How to Find the Lost Memory Caused by Alzheimer’s Disease?
Alzheimer’s disease, also known as “senile dementia”, is usually along with insidious onset, mainly in occurring in the middle-aged population. Its typical symptoms mainly include memory decline, dementia, language deterioration.
Recently, scientists from the University of London have published a paper in Current Biology, which displayed a detailed discussion of key proteins upon the postsynaptic cell changes in molecular mechanisms that might lead to memory loss. In addition, they also pointed out that the memory decline caused by Alzheimer’s disease is likely to be prevented and reversed, along with growth hormone releasing hormone.

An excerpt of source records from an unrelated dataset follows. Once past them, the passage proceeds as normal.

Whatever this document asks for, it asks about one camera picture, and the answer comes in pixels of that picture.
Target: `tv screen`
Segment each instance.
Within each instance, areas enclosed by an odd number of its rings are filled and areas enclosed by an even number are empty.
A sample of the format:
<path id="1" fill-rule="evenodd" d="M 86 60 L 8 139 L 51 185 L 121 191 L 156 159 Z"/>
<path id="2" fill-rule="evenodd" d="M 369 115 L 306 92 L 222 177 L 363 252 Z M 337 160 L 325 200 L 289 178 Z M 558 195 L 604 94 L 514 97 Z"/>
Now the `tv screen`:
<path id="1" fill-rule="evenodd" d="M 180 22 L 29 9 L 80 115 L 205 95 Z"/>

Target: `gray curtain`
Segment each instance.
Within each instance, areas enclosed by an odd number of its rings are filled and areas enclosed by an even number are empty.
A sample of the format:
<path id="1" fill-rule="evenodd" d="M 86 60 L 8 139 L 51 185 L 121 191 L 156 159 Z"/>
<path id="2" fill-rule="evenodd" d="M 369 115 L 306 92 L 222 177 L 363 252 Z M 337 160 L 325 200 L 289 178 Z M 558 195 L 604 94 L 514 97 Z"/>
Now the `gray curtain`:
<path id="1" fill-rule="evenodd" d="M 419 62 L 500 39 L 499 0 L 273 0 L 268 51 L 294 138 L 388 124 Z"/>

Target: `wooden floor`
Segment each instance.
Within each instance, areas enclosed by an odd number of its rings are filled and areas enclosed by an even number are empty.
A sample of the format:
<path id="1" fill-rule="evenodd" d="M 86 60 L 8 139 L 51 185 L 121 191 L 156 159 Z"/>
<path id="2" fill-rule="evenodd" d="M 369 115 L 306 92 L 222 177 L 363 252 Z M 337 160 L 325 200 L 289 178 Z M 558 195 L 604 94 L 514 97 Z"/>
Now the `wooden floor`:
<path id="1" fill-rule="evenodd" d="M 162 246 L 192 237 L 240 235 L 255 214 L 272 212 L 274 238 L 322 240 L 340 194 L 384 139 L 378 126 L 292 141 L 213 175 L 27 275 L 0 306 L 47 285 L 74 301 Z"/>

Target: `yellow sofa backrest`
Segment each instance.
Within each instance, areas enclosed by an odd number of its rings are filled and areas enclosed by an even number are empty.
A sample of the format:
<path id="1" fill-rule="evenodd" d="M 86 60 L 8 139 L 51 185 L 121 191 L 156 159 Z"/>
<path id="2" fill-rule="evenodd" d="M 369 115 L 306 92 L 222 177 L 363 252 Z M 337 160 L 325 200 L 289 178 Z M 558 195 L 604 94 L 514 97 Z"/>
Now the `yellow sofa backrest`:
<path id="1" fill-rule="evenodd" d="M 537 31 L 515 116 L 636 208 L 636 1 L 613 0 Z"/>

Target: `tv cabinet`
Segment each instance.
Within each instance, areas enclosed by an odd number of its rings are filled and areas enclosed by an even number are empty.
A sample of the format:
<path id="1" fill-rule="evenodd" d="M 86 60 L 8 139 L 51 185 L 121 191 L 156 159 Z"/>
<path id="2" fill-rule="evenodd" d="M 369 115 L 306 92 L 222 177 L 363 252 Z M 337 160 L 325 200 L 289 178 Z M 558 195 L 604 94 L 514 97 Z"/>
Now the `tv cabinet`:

Prior studies have shown that Alzheimer’s patients could occur a phenomena that Wnt signaling pathway in their brains might be inhibited and the Dkk1 protein expression could be higher than normal. In addition, involved researchers also discovered the special metabolic pathway in Dkk1 which could lead to synaptic loss of function. Certainly, there are also some other aspects could be helpful in such disease.
There is widespread cortical atrophy. Neurons affected develop surrounding amyloid plaques, neurofibrillary tangles, and produce less acetylcholine. Taking goserelin as an example, after a transient increase, continuous administration results in downregulation of LH and FSH levels followed by a suppression of ovarian and testicular steroid biosynthesis. Although it does not show specific connections with memory loss, it could be a part for involved study.
Synaptic function and the test for restoring long-term memory could display a fact that if the Wnt signaling inhibited by Dkk1 protein can be repaired before causing damage to the structure of neurons, memory loss caused by Alzheimer’s disease can be reversed! This latest study has undoubtedly brought new hope to treat Alzheimer’s disease. In recent years, rapid progress in the biological mechanism of Alzheimer’s disease (AD) has arisen from the new application of molecular and cell biology to this complex disorder of the limbic and association cortices. In turn, modern new insights for fundamental aspects of protein biology have resulted from further research on such disease.
This beneficial interplay between basic and applied cell biology is well illustrated by advances in understanding the genotype-to-phenotype relationships of familial Alzheimer’s disease. New research in Hirudin can also show scientific function in life sciences research. Although there is still a long way to go before gaining success in such disease, these studies can be accumulated step by step and then achieve great efforts. People should try to believe that Alzheimer’s disease can be controlled and prevented in the future, as well as other diseases!